§ **TASK**
Would you repeat each of the lines below exactly?

-*-

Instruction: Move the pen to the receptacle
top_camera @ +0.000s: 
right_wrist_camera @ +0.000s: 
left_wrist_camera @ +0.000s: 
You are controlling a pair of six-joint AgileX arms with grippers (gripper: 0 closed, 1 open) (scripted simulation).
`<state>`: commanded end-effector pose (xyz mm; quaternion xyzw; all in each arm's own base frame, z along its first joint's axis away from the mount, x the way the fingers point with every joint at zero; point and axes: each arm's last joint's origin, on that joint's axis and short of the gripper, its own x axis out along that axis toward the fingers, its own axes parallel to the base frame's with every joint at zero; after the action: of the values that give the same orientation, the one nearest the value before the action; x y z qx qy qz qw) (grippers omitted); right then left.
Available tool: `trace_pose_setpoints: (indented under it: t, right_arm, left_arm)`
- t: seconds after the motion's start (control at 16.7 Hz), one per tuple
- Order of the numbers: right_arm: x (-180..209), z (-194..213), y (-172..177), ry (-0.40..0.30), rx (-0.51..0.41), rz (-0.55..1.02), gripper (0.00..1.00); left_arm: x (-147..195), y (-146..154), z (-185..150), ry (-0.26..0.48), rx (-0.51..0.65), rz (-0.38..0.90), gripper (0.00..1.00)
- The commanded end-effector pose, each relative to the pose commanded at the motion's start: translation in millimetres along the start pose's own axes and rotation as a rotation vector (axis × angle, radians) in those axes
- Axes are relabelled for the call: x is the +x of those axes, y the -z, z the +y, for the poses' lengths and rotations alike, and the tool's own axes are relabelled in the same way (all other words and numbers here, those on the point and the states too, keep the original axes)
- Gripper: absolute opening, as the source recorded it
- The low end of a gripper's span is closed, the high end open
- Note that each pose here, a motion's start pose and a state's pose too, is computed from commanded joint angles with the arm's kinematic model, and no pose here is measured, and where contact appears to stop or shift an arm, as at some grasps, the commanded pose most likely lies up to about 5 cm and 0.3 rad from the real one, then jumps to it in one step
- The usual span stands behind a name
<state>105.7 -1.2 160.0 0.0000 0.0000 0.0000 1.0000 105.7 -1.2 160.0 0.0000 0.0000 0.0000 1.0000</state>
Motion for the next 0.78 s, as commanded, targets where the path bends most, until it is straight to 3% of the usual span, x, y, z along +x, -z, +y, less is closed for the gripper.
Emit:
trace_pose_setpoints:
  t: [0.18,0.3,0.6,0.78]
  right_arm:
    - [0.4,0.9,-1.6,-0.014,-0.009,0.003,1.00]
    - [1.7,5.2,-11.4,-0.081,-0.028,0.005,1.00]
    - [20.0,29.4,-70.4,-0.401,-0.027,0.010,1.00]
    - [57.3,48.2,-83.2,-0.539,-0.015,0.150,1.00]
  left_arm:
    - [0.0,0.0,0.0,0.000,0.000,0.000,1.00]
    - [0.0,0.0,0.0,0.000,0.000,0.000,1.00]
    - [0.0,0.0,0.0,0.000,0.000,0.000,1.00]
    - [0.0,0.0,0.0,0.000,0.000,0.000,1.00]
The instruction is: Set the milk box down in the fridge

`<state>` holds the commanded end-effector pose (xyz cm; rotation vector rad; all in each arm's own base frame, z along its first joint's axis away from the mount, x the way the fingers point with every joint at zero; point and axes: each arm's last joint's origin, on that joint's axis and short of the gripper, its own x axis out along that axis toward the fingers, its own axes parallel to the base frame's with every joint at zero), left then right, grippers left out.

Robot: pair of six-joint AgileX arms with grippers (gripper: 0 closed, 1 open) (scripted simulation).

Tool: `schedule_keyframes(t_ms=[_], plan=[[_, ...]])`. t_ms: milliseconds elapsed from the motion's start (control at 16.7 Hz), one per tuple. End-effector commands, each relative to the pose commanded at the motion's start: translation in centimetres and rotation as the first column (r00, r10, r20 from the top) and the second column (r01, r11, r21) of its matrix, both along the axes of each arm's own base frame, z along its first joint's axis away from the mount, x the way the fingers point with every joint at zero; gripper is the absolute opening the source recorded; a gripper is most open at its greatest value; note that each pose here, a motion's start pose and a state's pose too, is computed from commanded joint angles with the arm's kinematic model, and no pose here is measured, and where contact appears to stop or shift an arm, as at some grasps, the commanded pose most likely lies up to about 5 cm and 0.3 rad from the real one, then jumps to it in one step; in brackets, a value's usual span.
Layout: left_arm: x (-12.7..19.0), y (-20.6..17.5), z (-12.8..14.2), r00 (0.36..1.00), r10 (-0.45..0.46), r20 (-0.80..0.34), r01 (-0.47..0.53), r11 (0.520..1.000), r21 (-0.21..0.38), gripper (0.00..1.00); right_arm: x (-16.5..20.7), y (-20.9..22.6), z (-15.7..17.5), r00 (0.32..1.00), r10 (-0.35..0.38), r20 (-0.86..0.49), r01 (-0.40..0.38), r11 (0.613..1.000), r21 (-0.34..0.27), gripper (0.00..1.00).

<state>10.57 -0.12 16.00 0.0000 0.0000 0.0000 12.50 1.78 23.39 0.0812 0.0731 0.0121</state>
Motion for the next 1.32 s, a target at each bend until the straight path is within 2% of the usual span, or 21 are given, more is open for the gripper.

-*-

§ **FINAL ANSWER**
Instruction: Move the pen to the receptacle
top_camera @ +0.000s: 
right_wrist_camera @ +0.000s: 
left_wrist_camera @ +0.000s: 
You are controlling a pair of six-joint AgileX arms with grippers (gripper: 0 closed, 1 open) (scripted simulation).
`<state>`: commanded end-effector pose (xyz mm; quaternion xyzw; all in each arm's own base frame, z along its first joint's axis away from the mount, x the way the fingers point with every joint at zero; point and axes: each arm's last joint's origin, on that joint's axis and short of the gripper, its own x axis out along that axis toward the fingers, its own axes parallel to the base frame's with every joint at zero; after the action: of the values that give the same orientation, the one nearest the value before the action; x y z qx qy qz qw) (grippers omitted); right then left.
Available tool: `trace_pose_setpoints: (indented under it: t, right_arm, left_arm)`
- t: seconds after the motion's start (control at 16.7 Hz), one per tuple
- Order of the numbers: right_arm: x (-180..209), z (-194..213), y (-172..177), ry (-0.40..0.30), rx (-0.51..0.41), rz (-0.55..1.02), gripper (0.00..1.00); left_arm: x (-147..195), y (-146..154), z (-185..150), ry (-0.26..0.48), rx (-0.51..0.65), rz (-0.38..0.90), gripper (0.00..1.00)
- The commanded end-effector pose, each relative to the pose commanded at the motion's start: translation in millimetres along the start pose's own axes and rotation as a rotation vector (axis × angle, radians) in those axes
- Axes are relabelled for the call: x is the +x of those axes, y the -z, z the +y, for the poses' lengths and rotations alike, and the tool's own axes are relabelled in the same way (all other words and numbers here, those on the point and the states too, keep the original axes)
- Gripper: absolute opening, as the source recorded it
- The low end of a gripper's span is closed, the high end open
- Note that each pose here, a motion's start pose and a state's pose too, is computed from commanded joint angles with the arm's kinematic model, and no pose here is measured, and where contact appears to stop or shift an arm, as at some grasps, the commanded pose most likely lies up to about 5 cm and 0.3 rad from the real one, then jumps to it in one step
- The usual span stands behind a name
<state>105.7 -1.2 160.0 0.0000 0.0000 0.0000 1.0000 105.7 -1.2 160.0 0.0000 0.0000 0.0000 1.0000</state>
Motion for the next 0.78 s, as commanded, targets where the path bends most, until it is straight to 3% of the usual span, x, y, z along +x, -z, +y, less is closed for the gripper.
Emit:
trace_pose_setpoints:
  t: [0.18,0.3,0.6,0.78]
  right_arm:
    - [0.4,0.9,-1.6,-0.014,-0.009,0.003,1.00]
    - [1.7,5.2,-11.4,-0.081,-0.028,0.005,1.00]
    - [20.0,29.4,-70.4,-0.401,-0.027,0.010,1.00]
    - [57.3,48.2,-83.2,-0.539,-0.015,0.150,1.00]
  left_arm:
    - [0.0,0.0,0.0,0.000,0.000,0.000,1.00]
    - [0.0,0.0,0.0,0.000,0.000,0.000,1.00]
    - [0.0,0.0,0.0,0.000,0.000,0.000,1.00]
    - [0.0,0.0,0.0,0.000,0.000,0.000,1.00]
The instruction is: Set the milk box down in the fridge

`<state>` holds the commanded end-effector pose (xyz cm; rotation vector rad; all in each arm's own base frame, z along its first joint's axis away from the mount, x the way the fingers point with every joint at zero; point and axes: each arm's last joint's origin, on that joint's axis and short of the gripper, its own x axis out along that axis toward the fingers, its own axes parallel to the base frame's with every joint at zero), left then right, grippers left out.

Robot: pair of six-joint AgileX arms with grippers (gripper: 0 closed, 1 open) (scripted simulation).

Tool: `schedule_keyframes(t_ms=[_], plan=[[_, ...]])`. t_ms: milliseconds elapsed from the motion's start (control at 16.7 Hz), one per tuple. End-effector commands, each relative to the pose commanded at the motion's start: translation in centimetres and rotation as the first column (r00, r10, r20 from the top) and the second column (r01, r11, r21) of its matrix, both along the axes of each arm's own base frame, z along its first joint's axis away from the mount, x the way the fingers point with every joint at zero; gripper is the absolute opening the source recorded; a gripper is most open at its greatest value; note that each pose here, a motion's start pose and a state's pose too, is computed from commanded joint angles with the arm's kinematic model, and no pose here is measured, and where contact appears to stop or shift an arm, as at some grasps, the commanded pose most likely lies up to about 5 cm and 0.3 rad from the real one, then jumps to it in one step; in brackets, a value's usual span.
Layout: left_arm: x (-12.7..19.0), y (-20.6..17.5), z (-12.8..14.2), r00 (0.36..1.00), r10 (-0.45..0.46), r20 (-0.80..0.34), r01 (-0.47..0.53), r11 (0.520..1.000), r21 (-0.21..0.38), gripper (0.00..1.00); right_arm: x (-16.5..20.7), y (-20.9..22.6), z (-15.7..17.5), r00 (0.32..1.00), r10 (-0.35..0.38), r20 (-0.86..0.49), r01 (-0.40..0.38), r11 (0.613..1.000), r21 (-0.34..0.27), gripper (0.00..1.00).

<state>10.57 -0.12 16.00 0.0000 0.0000 0.0000 12.50 1.78 23.39 0.0812 0.0731 0.0121</state>
Motion for the next 1.32 s, a target at each bend until the straight path is within 2% of the usual span, or 21 are given, more is open for the gripper.

No additional response is required.